Calling Highlands resident Mary R. an adventurous soul would be a serious understatement. Her life story is one of many interesting chapters, and she is a captivating teller of tales.
Mary’s travels began early. After growing up in Richmond, Virginia, she moved to Washington, D.C., in 1948 in search of employment. She applied at the U.S. State Department, where she took, and passed, a rather rigorous exam and was placed at the U.S. Agency for International Development. After working there for about four years, she was presented with the opportunity to work in Bangkok, where she became a secretary in the local education department. The department was a small group, which enabled Mary to meet many of Siam’s dignitaries. After being there for almost two years, she became sick with a mysterious illness, and was sent home.
Rather than taking the dreadful flight from Bangkok to home, however, she was able to book passage on a ship from Saigon to Marseilles, and then fly home from there. On board the ship with her were officers from Saint-Cyr, the West Point of France. She explains, with a laugh and gleam in her eye that all those officers appeared for dinner in their dress whites, the moon was full over the ocean, and the ship’s orchestra played every night, making for a very romantic trip!
Mary returned to Washington, regained her health, and worked for a couple of years with the USAID. In 1955 she decided it was time for a change. So, with $300 to her name, she was off to another destination. She had a good feeling about this trip because, as soon as she hit San Francisco, a rainbow appeared! At a friend’s suggestion she applied for and landed a job in the president’s office of the American President Lines Steamship Company. She describes her job as stressful but wonderful. Her boss was considerate and generous to all his employees, once inviting his secretaries to lunch aboard one of the ships in port. Mary lived in a furnished walk-up studio apartment with a Murphy bed that, when opened, slanted downhill just like the building, built on one of the city’s steep hills. Best of all, she had a beautiful view of the Golden Gate Bridge. Mary was successful and eventually moved to a great third-floor walk-up at the top of Nob Hill in San Francisco. Her apartment had a fireplace and a beautiful view of the city.
When her boss retired, he told Mary to pick a place she wanted to go and he would arrange the transfer. She first chose New York City, but her boss discouraged that decision, telling her the city “was a zoo.” Mary then elected to move back to Washington, where she worked in the local APL office for eight years, for a boss who she says was not nearly as nice or considerate as his predecessor
Mary decided to shift gears once again and she took a job with the law firm of Shea & Gardner.

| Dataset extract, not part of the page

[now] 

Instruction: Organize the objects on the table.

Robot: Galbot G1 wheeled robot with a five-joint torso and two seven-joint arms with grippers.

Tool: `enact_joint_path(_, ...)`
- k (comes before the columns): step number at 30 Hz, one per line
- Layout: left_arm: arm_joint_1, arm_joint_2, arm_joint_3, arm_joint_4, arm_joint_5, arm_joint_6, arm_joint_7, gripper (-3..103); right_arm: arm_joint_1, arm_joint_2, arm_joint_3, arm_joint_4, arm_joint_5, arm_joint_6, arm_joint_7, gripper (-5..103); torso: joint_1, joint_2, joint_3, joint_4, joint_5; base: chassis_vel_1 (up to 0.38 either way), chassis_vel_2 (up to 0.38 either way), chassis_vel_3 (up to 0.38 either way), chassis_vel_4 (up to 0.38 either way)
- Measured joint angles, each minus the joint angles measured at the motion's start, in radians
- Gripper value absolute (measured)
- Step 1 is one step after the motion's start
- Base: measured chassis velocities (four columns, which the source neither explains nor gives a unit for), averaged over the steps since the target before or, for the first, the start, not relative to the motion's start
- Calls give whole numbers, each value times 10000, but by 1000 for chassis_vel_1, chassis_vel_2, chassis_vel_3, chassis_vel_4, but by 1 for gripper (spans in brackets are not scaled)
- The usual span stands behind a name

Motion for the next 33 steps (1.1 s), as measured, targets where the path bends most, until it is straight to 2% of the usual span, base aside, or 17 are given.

This job was hard and stressful, but interesting as well. She witnessed some big cases, including Anita Hill’s testimony during the Clarence Thomas Senate confirmation hearings. Mary worked at the law firm until she retired in 1986.
Mary’s wanderlust continued in retirement. She worked one day a week for Mr. Gardner and used her earnings to travel. She visited Spain, Morocco, Czechoslovakia, Greece, Ireland, England, and Italy, to name a few. She also volunteered at the Smithsonian Institution for about 20 years. As a monitor at the museum, she was able to attend any lectures she wanted and took full advantage of that, attending talks related to art, history, and even a few courses on religion!
Mary began her adventure here at Kensington Park in 2018 and has enjoyed every minute. At Mary’s 100th birthday celebration this past July, her family, Highlands’s residents and team members raised a glass to toast Mary. She believes that you need to live ‘one day at a time’ and here she is 100 years later… or 36500 days – and living each one to the fullest.